#### [WHAT NEEDS TO BE DONE]
All that is wanted is the line with "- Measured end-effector" and each line after it to the end of the data below, set down exactly and without pictures.

#### [DATASET EXCERPT]
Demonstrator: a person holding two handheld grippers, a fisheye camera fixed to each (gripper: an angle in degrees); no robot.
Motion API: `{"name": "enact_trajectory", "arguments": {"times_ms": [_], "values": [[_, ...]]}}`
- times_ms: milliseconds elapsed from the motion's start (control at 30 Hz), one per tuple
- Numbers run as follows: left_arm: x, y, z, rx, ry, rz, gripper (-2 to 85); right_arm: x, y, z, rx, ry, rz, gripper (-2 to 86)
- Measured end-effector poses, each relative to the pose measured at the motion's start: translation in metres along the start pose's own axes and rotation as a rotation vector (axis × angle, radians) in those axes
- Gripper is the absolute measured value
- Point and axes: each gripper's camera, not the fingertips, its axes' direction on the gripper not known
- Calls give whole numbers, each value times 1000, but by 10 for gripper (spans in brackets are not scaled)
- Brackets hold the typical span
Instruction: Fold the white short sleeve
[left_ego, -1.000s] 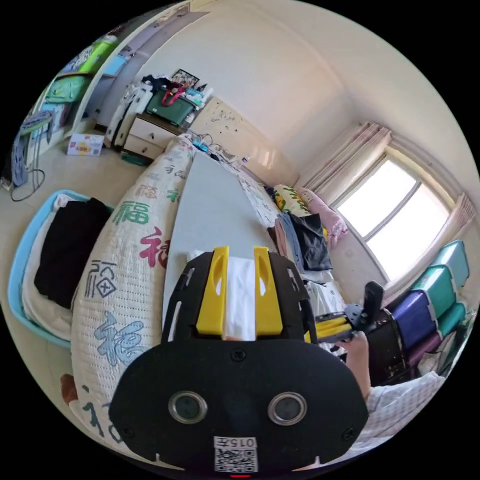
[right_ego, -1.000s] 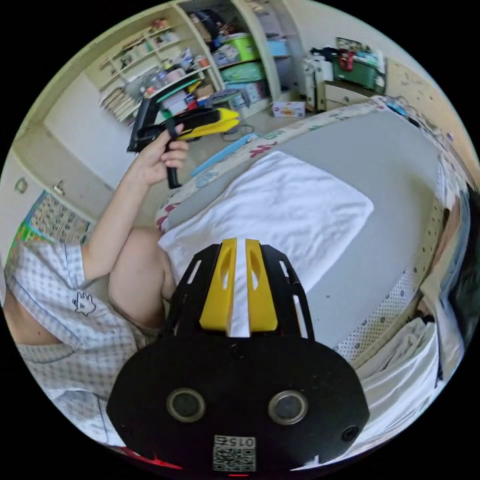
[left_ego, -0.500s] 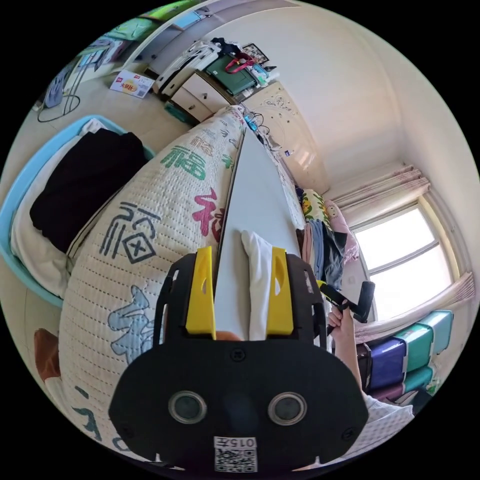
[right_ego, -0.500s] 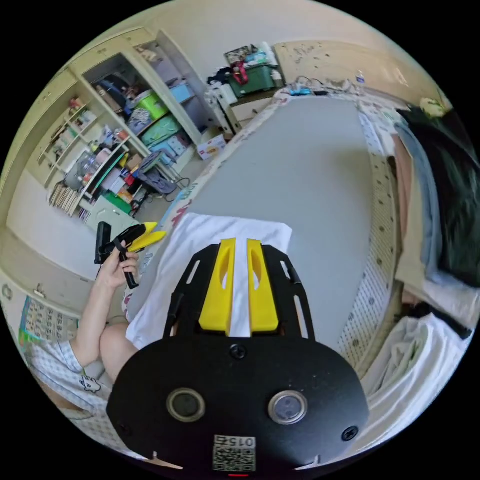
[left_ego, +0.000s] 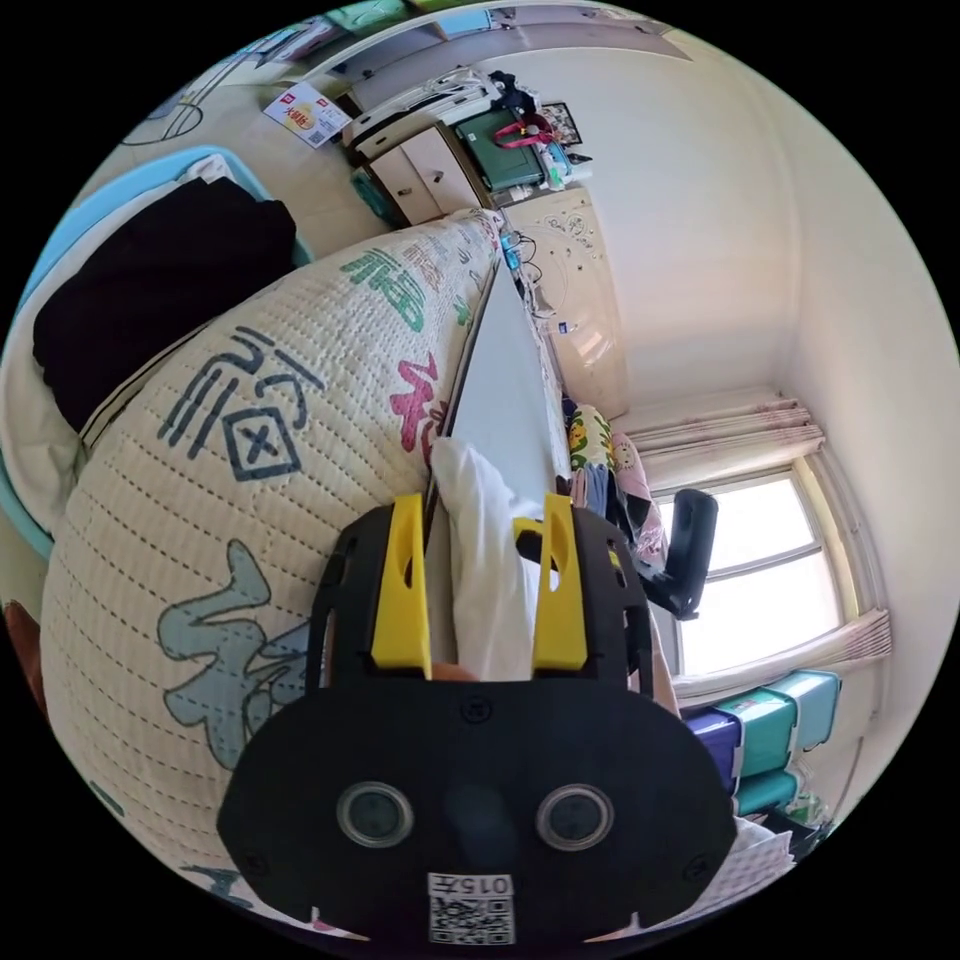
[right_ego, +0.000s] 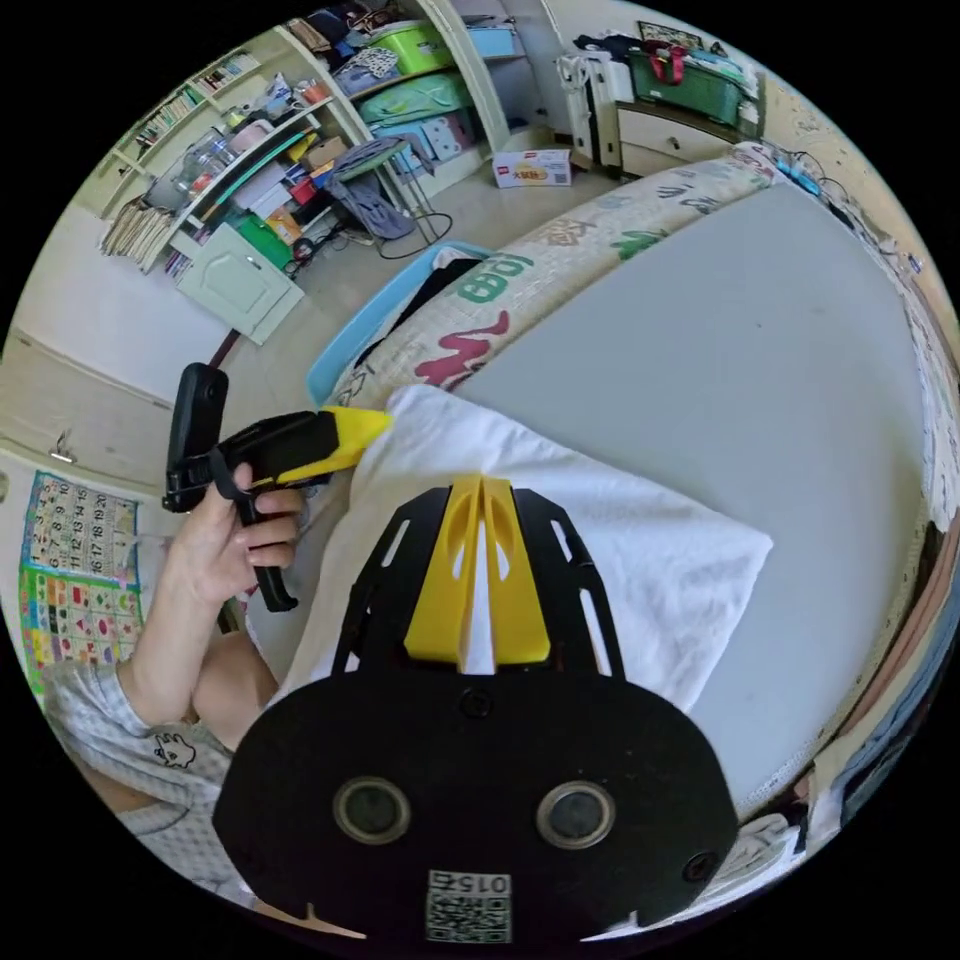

#### [OUTPUT OF THE TASK]
- Measured end-effector poses, each relative to the pose measured at the motion's start: translation in metres along the start pose's own axes and rotation as a rotation vector (axis × angle, radians) in those axes
- Gripper is the absolute measured value
- Point and axes: each gripper's camera, not the fingertips, its axes' direction on the gripper not known
- Calls give whole numbers, each value times 1000, but by 10 for gripper (spans in brackets are not scaled)
- Brackets hold the typical span
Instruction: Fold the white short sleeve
[left_ego, -1.000s] 
[right_ego, -1.000s] 
[left_ego, -0.500s] 
[right_ego, -0.500s] 
[left_ego, +0.000s] 
[right_ego, +0.000s] 

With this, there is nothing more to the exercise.